▶ [What to work on]: Whenever a line in the records below contains "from", pick it out.

▶ [Supplied information]:
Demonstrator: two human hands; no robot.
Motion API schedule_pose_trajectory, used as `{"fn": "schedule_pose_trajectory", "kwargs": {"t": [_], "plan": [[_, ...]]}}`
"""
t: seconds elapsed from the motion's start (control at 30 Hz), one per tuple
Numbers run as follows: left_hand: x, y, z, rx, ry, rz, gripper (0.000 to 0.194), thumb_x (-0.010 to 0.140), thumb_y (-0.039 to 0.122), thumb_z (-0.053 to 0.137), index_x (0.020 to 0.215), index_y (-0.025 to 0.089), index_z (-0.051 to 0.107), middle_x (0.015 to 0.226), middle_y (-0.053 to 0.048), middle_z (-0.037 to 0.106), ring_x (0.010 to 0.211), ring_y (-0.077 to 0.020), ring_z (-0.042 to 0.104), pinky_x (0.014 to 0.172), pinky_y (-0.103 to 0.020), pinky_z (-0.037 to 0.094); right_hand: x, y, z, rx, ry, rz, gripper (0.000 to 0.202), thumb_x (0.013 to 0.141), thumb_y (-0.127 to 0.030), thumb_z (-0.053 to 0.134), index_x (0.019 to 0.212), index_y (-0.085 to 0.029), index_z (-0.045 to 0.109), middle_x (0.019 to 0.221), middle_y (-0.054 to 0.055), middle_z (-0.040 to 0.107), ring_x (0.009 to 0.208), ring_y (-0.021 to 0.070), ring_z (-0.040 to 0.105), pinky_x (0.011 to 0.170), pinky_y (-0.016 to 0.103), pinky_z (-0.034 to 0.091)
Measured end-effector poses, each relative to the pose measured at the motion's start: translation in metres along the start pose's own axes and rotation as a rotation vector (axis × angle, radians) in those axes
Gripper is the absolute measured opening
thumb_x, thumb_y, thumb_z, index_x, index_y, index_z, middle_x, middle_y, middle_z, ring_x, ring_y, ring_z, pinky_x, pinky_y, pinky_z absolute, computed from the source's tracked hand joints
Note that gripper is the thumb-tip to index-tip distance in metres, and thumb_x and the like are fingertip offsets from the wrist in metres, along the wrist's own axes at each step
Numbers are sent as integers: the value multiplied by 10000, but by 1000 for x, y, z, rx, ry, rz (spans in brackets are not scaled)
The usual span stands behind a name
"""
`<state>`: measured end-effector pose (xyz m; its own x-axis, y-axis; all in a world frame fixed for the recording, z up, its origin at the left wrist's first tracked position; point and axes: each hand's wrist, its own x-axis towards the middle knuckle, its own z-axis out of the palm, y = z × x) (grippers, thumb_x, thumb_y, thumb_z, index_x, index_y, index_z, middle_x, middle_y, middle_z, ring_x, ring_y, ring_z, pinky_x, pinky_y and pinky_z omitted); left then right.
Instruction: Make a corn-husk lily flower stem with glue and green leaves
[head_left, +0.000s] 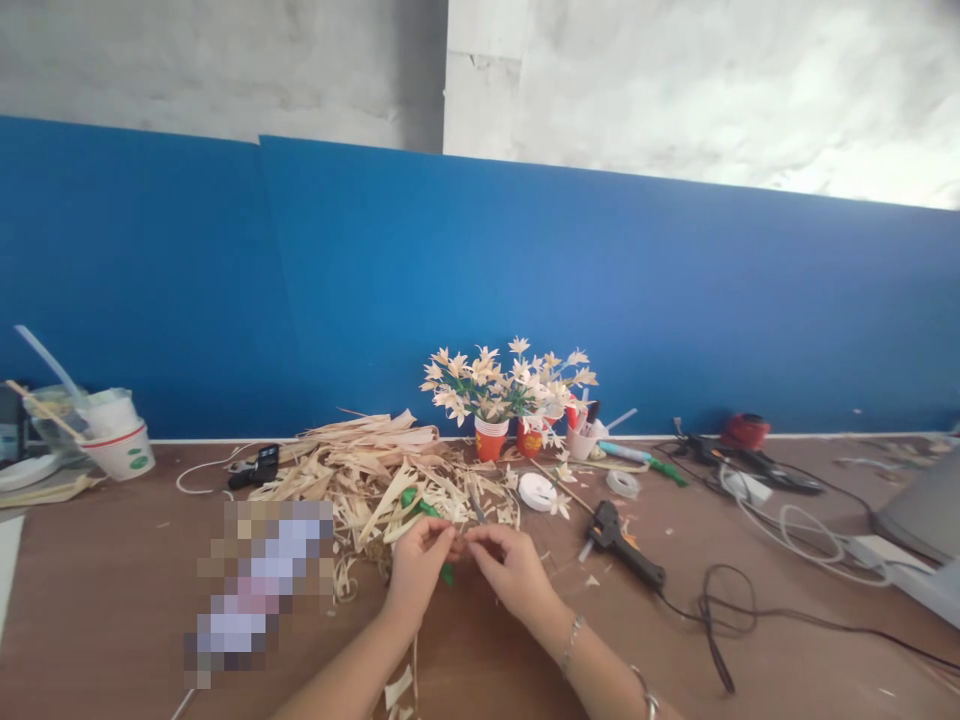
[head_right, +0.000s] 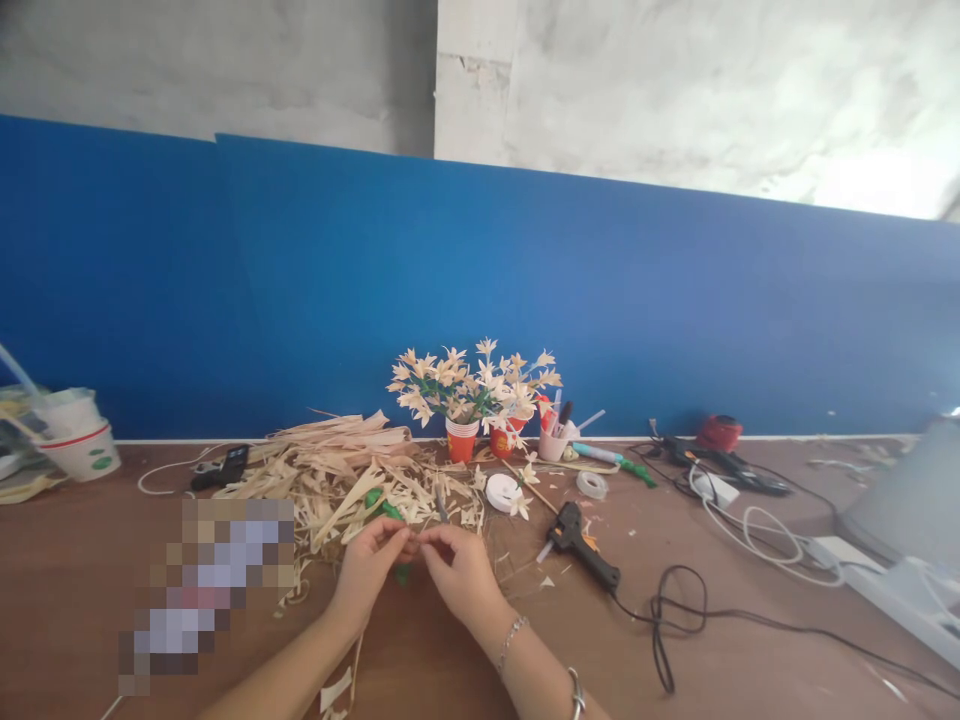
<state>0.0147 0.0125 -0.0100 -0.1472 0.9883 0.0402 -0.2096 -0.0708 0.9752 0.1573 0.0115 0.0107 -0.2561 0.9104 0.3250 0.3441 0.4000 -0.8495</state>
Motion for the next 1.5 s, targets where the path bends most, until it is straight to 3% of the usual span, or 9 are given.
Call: {"fn": "schedule_pose_trajectory", "kwargs": {"t": [0.13, 0.37, 0.57, 0.87, 1.5], "plan": [[0, 0, 0, -9, -8, -18, 164, 613, 306, 652, 653, 160, 591, 571, 3, 643, 580, -177, 634, 556, -281, 508, -2, -8, -3, -163, 104, -183, 175, 793, -210, 498, 779, -186, 670, 733, 54, 622, 697, 166, 562, 633, 267, 443], [-3, 2, 2, 12, -28, -7, 167, 619, 301, 652, 645, 150, 586, 554, 5, 633, 550, -161, 610, 543, -271, 499, -2, -4, -1, -215, 171, -255, 122, 799, -164, 492, 735, -185, 595, 694, 27, 605, 643, 145, 543, 608, 246, 424], [-5, 1, 3, 45, -70, 29, 153, 639, 289, 642, 643, 147, 584, 571, -3, 629, 550, -158, 592, 546, -279, 498, 1, -1, 0, -293, 205, -393, 109, 799, -124, 495, 743, -192, 559, 732, 34, 580, 723, 163, 526, 659, 270, 420], [-4, -5, 2, 80, -102, 58, 131, 663, 272, 623, 656, 149, 578, 584, -5, 616, 562, -164, 595, 545, -285, 496, 1, 0, -1, -459, 173, -408, 99, 800, -115, 498, 756, -189, 545, 740, 35, 565, 723, 173, 494, 661, 290, 397], [-3, -11, 0, 174, -129, 113, 134, 700, 284, 594, 690, 150, 596, 619, -19, 623, 581, -164, 595, 563, -274, 489, 1, -1, 0, -537, 185, -411, 107, 795, -110, 497, 729, -190, 524, 714, 28, 549, 703, 169, 480, 646, 280, 376]]}}
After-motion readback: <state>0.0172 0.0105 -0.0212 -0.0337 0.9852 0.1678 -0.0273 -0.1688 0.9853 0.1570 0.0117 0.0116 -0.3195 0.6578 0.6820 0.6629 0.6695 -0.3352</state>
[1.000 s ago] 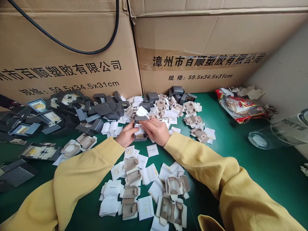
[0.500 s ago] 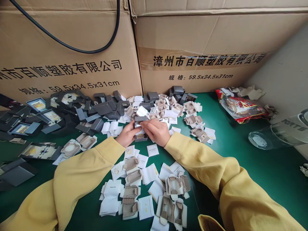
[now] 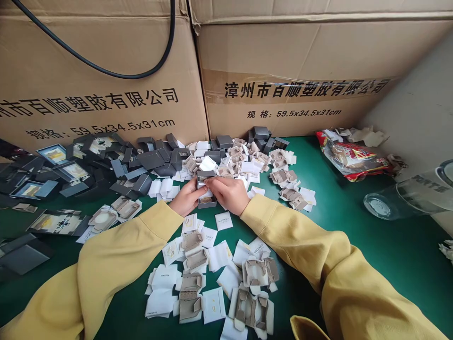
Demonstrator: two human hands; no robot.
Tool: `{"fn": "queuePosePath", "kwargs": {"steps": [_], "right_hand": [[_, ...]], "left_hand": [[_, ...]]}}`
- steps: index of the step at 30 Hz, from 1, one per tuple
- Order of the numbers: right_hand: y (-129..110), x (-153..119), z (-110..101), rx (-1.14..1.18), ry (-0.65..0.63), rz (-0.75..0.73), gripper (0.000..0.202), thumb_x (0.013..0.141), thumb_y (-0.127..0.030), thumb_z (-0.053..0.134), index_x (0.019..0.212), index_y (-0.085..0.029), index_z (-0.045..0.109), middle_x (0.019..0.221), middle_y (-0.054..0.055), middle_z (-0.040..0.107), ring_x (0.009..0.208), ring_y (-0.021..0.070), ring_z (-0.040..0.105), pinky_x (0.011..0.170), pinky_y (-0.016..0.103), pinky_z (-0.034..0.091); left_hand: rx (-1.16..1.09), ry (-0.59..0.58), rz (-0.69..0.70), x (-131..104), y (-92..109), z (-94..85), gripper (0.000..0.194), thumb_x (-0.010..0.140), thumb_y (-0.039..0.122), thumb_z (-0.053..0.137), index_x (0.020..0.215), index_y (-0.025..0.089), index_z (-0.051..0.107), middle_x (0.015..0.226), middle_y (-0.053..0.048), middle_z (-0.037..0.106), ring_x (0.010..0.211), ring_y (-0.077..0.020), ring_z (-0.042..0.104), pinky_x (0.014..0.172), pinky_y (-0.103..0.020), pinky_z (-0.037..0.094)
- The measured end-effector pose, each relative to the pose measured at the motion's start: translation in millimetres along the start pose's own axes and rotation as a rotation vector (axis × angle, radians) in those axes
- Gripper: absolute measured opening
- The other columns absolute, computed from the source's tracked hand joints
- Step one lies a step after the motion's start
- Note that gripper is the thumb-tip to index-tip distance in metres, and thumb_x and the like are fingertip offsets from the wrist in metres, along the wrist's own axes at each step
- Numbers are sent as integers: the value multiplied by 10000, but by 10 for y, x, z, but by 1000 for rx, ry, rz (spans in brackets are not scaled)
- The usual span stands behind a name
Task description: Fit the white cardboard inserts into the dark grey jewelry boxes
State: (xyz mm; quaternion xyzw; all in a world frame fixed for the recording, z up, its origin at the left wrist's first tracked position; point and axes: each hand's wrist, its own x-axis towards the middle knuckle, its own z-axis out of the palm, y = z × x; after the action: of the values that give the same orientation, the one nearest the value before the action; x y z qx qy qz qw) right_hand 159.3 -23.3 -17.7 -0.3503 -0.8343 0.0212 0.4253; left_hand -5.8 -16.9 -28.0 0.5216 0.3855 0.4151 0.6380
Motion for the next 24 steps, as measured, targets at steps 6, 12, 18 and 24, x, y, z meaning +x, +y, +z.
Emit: {"fn": "queuePosePath", "kwargs": {"steps": [6,12,18,24], "right_hand": [[20,14,-15,-61,45,-69,180,869,-188,483,949,-227,639,937,50,665,809,168,564,647,281,490],[23,22,-6,-84,134,-26,189,868,-233,481,922,-245,662,833,78,569,790,187,519,591,298,462],[-16,30,2,48,162,56,132,864,-207,478,953,-207,576,831,65,559,758,161,558,637,279,488],[-37,35,-12,70,187,120,169,819,-203,515,988,-204,523,885,64,547,745,158,559,611,274,490]], "left_hand": [[-1,-8,12,-21,4,2,414,756,342,602,1132,194,509,1122,-52,582,1095,-234,498,943,-361,381],[29,-3,-5,-26,0,13,396,771,379,580,1119,197,530,1098,-53,590,1050,-228,520,919,-359,397],[139,-2,32,-46,37,31,424,795,407,538,1151,177,518,1082,-64,598,1037,-237,517,924,-357,382],[289,-13,93,-88,92,46,395,816,425,494,1112,165,529,1060,-64,592,1003,-236,517,912,-346,379]]}}
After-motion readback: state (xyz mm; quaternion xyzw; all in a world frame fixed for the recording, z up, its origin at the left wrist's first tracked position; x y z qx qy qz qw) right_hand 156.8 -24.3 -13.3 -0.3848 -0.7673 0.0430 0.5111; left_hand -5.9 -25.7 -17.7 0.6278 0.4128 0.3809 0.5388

▶ [Result of the task]:
t: seconds elapsed from the motion's start (control at 30 Hz), one per tuple
thumb_x, thumb_y, thumb_z, index_x, index_y, index_z, middle_x, middle_y, middle_z, ring_x, ring_y, ring_z, pinky_x, pinky_y, pinky_z absolute, computed from the source's tracked hand joints
Note that gripper is the thumb-tip to index-tip distance in metres, and thumb_x and the like are fingertip offsets from the wrist in metres, along the wrist's own axes at each step
- steps: index of the step at 30 Hz, from 1, one per tuple
- The other columns absolute, computed from the source's tracked hand joints
- Note that gripper is the thumb-tip to index-tip distance in metres, and thumb_x and the like are fingertip offsets from the wrist in metres, along the wrist's own axes at each step

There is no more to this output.